# Stored entries:
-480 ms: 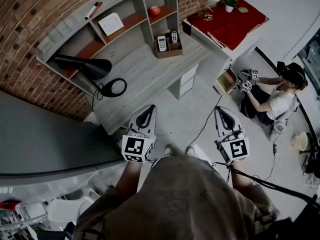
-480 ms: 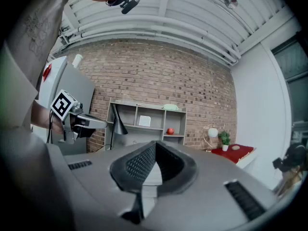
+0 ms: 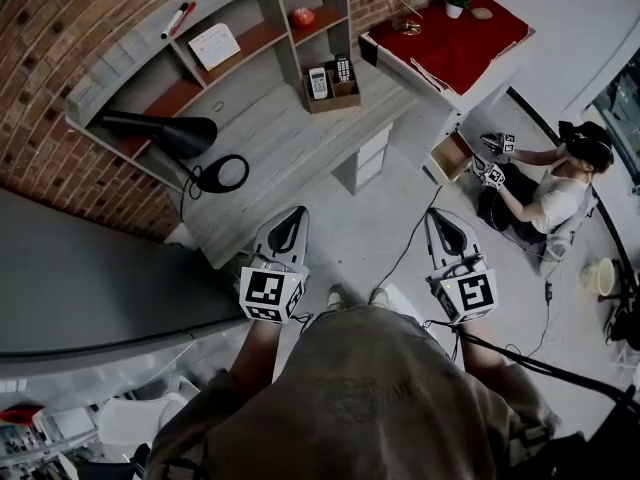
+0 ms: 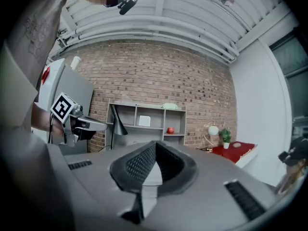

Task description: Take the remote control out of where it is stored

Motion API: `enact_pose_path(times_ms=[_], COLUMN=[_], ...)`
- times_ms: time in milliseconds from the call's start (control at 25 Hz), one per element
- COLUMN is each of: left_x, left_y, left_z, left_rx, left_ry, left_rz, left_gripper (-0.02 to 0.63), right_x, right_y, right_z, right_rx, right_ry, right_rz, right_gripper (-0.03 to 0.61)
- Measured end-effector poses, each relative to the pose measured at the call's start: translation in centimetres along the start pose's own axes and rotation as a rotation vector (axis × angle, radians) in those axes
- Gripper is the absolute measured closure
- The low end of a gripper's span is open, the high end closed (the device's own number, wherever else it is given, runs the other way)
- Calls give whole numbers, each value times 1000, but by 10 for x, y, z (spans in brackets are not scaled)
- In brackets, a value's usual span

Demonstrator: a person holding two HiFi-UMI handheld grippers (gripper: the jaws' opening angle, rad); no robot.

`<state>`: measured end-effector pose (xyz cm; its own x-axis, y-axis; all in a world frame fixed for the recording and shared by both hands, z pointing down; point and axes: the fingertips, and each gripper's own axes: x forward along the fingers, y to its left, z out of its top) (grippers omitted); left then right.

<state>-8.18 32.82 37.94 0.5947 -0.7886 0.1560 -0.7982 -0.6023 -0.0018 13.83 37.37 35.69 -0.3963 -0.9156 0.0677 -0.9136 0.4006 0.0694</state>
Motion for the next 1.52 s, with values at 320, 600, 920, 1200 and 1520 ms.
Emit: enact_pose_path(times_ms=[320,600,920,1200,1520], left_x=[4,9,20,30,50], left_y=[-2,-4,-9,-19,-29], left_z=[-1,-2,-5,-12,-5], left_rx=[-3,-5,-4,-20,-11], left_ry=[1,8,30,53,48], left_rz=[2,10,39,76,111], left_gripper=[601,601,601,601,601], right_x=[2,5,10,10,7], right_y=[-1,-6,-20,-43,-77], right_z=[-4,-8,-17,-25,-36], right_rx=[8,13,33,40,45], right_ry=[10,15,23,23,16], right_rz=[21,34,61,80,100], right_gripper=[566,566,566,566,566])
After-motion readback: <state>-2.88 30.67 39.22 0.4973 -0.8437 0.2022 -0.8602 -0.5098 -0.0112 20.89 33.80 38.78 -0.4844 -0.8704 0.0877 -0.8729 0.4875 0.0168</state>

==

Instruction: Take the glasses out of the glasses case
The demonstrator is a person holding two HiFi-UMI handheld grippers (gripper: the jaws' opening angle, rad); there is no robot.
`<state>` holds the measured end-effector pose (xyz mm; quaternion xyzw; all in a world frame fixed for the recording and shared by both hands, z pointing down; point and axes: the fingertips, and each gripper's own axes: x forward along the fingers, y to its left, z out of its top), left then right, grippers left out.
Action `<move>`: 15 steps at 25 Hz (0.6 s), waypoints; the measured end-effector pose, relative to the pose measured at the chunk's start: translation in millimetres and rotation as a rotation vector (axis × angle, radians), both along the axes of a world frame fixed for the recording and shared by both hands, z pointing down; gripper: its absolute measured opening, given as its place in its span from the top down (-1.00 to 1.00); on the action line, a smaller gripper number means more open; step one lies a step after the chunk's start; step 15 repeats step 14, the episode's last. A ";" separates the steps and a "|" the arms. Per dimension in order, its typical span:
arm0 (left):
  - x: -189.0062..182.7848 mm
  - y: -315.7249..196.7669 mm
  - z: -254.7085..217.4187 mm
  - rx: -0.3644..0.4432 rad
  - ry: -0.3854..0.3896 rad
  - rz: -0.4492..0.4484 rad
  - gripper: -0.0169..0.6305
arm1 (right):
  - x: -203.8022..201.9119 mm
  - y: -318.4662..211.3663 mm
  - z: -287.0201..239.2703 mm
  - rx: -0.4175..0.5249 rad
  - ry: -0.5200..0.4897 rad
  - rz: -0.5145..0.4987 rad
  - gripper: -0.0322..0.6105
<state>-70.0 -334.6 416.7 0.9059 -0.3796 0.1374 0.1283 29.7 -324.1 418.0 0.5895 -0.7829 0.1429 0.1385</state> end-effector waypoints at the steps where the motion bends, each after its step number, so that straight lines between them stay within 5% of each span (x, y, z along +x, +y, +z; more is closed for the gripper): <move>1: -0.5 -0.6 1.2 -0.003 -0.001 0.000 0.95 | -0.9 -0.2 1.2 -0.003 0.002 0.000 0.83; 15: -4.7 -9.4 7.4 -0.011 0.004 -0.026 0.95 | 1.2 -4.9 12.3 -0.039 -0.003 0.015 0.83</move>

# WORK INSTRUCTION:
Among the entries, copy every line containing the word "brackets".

# EXERCISE SOLUTION:
- Calls give whole numbers, each value times 1000, but by 10 for x, y, z (spans in brackets are not scaled)
- In brackets, a value's usual span

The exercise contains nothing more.